▶ To do: Give the data again exactly, without its images.

▶ Collected data:

● ● ●

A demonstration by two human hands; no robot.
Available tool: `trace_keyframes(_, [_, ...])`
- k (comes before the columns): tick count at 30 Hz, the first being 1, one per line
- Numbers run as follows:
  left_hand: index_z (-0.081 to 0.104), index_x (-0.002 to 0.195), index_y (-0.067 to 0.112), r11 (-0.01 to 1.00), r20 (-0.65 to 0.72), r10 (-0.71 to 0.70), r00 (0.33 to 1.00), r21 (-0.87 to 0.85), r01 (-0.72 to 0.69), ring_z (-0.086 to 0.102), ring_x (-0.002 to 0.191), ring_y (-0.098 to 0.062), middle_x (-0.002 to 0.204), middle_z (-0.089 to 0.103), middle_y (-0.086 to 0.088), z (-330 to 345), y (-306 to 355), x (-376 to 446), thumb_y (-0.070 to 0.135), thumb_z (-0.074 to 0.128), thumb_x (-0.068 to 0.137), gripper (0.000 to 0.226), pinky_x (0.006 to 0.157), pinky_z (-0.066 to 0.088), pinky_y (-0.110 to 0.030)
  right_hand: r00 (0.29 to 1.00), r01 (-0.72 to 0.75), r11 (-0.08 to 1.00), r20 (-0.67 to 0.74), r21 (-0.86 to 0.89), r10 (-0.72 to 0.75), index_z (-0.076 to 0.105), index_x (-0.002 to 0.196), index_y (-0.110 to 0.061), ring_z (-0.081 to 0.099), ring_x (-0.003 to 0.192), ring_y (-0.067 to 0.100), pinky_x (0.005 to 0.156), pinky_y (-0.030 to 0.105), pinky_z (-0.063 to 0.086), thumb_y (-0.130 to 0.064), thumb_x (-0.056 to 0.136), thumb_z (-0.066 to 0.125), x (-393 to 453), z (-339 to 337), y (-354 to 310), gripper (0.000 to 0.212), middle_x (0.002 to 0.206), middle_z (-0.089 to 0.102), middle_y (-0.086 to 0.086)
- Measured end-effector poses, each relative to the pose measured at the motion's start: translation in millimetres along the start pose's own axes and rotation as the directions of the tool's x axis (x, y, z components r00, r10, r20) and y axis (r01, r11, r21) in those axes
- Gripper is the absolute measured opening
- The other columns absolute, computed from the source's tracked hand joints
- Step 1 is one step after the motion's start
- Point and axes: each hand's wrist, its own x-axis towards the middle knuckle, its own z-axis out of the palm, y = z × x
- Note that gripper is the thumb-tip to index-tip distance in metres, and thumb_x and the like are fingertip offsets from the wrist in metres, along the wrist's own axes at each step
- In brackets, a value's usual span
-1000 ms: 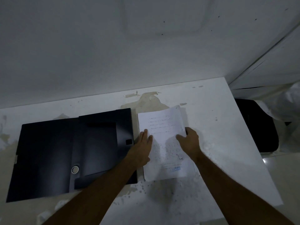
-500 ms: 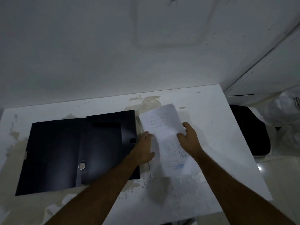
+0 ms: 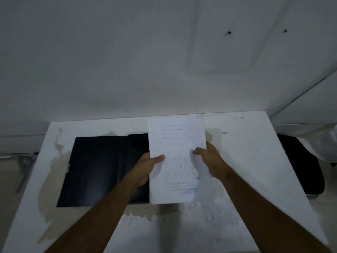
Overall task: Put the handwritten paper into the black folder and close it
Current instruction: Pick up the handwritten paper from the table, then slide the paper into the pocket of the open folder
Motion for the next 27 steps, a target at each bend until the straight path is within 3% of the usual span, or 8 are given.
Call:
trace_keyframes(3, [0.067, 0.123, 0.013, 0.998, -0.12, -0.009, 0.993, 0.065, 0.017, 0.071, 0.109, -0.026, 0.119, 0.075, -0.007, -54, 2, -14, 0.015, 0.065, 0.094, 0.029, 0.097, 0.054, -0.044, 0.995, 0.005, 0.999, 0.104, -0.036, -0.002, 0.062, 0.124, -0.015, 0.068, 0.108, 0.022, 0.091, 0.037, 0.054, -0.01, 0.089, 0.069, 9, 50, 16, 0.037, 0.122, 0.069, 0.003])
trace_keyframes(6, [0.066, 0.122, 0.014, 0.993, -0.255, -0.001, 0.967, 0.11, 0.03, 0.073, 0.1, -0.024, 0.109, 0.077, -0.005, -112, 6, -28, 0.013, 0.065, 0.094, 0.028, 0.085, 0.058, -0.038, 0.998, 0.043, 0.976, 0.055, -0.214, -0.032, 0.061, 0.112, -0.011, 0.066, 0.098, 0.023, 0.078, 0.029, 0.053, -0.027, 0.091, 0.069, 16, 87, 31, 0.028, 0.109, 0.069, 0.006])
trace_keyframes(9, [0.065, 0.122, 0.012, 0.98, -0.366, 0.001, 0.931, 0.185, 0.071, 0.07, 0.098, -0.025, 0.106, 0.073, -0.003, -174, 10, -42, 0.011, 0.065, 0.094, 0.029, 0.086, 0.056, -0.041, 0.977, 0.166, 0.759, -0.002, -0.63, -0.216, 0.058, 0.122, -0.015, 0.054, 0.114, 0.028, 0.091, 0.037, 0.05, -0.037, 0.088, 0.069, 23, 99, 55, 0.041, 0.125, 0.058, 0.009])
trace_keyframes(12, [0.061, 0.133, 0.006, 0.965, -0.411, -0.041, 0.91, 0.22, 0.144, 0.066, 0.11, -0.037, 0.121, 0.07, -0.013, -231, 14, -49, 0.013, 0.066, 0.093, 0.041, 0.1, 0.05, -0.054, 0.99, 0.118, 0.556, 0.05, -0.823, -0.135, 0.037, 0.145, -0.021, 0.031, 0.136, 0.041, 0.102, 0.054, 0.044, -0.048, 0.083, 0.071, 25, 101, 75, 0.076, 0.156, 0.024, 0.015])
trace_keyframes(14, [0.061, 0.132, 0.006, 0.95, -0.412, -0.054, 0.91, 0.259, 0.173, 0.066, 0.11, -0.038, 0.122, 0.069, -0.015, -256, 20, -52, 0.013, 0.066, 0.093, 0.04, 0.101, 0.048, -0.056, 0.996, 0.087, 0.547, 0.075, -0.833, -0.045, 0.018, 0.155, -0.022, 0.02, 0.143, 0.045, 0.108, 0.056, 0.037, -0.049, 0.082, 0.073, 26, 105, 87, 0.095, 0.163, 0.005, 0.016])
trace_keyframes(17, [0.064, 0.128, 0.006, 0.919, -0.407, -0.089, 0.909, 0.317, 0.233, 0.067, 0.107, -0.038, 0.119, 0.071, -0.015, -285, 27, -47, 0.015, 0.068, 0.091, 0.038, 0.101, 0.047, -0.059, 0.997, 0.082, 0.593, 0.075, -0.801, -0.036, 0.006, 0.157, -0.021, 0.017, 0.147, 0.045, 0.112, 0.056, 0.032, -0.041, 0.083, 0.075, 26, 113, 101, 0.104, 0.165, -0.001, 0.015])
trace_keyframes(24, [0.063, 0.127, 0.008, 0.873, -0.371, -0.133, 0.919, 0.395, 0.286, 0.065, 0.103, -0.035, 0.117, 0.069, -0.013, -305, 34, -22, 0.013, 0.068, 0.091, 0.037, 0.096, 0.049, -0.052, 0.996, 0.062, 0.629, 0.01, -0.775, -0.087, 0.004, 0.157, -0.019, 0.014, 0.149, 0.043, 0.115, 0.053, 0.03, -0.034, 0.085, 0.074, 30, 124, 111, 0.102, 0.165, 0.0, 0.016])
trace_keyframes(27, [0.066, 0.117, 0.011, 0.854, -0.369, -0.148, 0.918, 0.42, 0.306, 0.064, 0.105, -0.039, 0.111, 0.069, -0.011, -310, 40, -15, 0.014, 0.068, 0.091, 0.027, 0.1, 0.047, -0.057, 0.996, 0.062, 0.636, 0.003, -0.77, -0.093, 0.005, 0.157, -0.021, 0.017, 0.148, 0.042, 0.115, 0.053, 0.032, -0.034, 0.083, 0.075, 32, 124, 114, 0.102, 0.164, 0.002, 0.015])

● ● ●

▶ Solution to this exercise:
A demonstration by two human hands; no robot.
Available tool: `trace_keyframes(_, [_, ...])`
- k (comes before the columns): tick count at 30 Hz, the first being 1, one per line
- Numbers run as follows:
  left_hand: index_z (-0.081 to 0.104), index_x (-0.002 to 0.195), index_y (-0.067 to 0.112), r11 (-0.01 to 1.00), r20 (-0.65 to 0.72), r10 (-0.71 to 0.70), r00 (0.33 to 1.00), r21 (-0.87 to 0.85), r01 (-0.72 to 0.69), ring_z (-0.086 to 0.102), ring_x (-0.002 to 0.191), ring_y (-0.098 to 0.062), middle_x (-0.002 to 0.204), middle_z (-0.089 to 0.103), middle_y (-0.086 to 0.088), z (-330 to 345), y (-306 to 355), x (-376 to 446), thumb_y (-0.070 to 0.135), thumb_z (-0.074 to 0.128), thumb_x (-0.068 to 0.137), gripper (0.000 to 0.226), pinky_x (0.006 to 0.157), pinky_z (-0.066 to 0.088), pinky_y (-0.110 to 0.030)
  right_hand: r00 (0.29 to 1.00), r01 (-0.72 to 0.75), r11 (-0.08 to 1.00), r20 (-0.67 to 0.74), r21 (-0.86 to 0.89), r10 (-0.72 to 0.75), index_z (-0.076 to 0.105), index_x (-0.002 to 0.196), index_y (-0.110 to 0.061), ring_z (-0.081 to 0.099), ring_x (-0.003 to 0.192), ring_y (-0.067 to 0.100), pinky_x (0.005 to 0.156), pinky_y (-0.030 to 0.105), pinky_z (-0.063 to 0.086), thumb_y (-0.130 to 0.064), thumb_x (-0.056 to 0.136), thumb_z (-0.066 to 0.125), x (-393 to 453), z (-339 to 337), y (-354 to 310), gripper (0.000 to 0.212), middle_x (0.002 to 0.206), middle_z (-0.089 to 0.102), middle_y (-0.086 to 0.086)
- Measured end-effector poses, each relative to the pose measured at the motion's start: translation in millimetres along the start pose's own axes and rotation as the directions of the tool's x axis (x, y, z components r00, r10, r20) and y axis (r01, r11, r21) in those axes
- Gripper is the absolute measured opening
- The other columns absolute, computed from the source's tracked hand joints
- Step 1 is one step after the motion's start
- Point and axes: each hand's wrist, its own x-axis towards the middle knuckle, its own z-axis out of the palm, y = z × x
- Note that gripper is the thumb-tip to index-tip distance in metres, and thumb_x and the like are fingertip offsets from the wrist in metres, along the wrist's own axes at each step
- In brackets, a value's usual span
-1000 ms: 
-500 ms: 
+0 ms: 
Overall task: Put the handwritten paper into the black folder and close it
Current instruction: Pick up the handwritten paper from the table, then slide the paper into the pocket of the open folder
Motion for the next 27 steps, a target at each bend until the straight path is within 3% of the usual span, or 8 are given.
Call:
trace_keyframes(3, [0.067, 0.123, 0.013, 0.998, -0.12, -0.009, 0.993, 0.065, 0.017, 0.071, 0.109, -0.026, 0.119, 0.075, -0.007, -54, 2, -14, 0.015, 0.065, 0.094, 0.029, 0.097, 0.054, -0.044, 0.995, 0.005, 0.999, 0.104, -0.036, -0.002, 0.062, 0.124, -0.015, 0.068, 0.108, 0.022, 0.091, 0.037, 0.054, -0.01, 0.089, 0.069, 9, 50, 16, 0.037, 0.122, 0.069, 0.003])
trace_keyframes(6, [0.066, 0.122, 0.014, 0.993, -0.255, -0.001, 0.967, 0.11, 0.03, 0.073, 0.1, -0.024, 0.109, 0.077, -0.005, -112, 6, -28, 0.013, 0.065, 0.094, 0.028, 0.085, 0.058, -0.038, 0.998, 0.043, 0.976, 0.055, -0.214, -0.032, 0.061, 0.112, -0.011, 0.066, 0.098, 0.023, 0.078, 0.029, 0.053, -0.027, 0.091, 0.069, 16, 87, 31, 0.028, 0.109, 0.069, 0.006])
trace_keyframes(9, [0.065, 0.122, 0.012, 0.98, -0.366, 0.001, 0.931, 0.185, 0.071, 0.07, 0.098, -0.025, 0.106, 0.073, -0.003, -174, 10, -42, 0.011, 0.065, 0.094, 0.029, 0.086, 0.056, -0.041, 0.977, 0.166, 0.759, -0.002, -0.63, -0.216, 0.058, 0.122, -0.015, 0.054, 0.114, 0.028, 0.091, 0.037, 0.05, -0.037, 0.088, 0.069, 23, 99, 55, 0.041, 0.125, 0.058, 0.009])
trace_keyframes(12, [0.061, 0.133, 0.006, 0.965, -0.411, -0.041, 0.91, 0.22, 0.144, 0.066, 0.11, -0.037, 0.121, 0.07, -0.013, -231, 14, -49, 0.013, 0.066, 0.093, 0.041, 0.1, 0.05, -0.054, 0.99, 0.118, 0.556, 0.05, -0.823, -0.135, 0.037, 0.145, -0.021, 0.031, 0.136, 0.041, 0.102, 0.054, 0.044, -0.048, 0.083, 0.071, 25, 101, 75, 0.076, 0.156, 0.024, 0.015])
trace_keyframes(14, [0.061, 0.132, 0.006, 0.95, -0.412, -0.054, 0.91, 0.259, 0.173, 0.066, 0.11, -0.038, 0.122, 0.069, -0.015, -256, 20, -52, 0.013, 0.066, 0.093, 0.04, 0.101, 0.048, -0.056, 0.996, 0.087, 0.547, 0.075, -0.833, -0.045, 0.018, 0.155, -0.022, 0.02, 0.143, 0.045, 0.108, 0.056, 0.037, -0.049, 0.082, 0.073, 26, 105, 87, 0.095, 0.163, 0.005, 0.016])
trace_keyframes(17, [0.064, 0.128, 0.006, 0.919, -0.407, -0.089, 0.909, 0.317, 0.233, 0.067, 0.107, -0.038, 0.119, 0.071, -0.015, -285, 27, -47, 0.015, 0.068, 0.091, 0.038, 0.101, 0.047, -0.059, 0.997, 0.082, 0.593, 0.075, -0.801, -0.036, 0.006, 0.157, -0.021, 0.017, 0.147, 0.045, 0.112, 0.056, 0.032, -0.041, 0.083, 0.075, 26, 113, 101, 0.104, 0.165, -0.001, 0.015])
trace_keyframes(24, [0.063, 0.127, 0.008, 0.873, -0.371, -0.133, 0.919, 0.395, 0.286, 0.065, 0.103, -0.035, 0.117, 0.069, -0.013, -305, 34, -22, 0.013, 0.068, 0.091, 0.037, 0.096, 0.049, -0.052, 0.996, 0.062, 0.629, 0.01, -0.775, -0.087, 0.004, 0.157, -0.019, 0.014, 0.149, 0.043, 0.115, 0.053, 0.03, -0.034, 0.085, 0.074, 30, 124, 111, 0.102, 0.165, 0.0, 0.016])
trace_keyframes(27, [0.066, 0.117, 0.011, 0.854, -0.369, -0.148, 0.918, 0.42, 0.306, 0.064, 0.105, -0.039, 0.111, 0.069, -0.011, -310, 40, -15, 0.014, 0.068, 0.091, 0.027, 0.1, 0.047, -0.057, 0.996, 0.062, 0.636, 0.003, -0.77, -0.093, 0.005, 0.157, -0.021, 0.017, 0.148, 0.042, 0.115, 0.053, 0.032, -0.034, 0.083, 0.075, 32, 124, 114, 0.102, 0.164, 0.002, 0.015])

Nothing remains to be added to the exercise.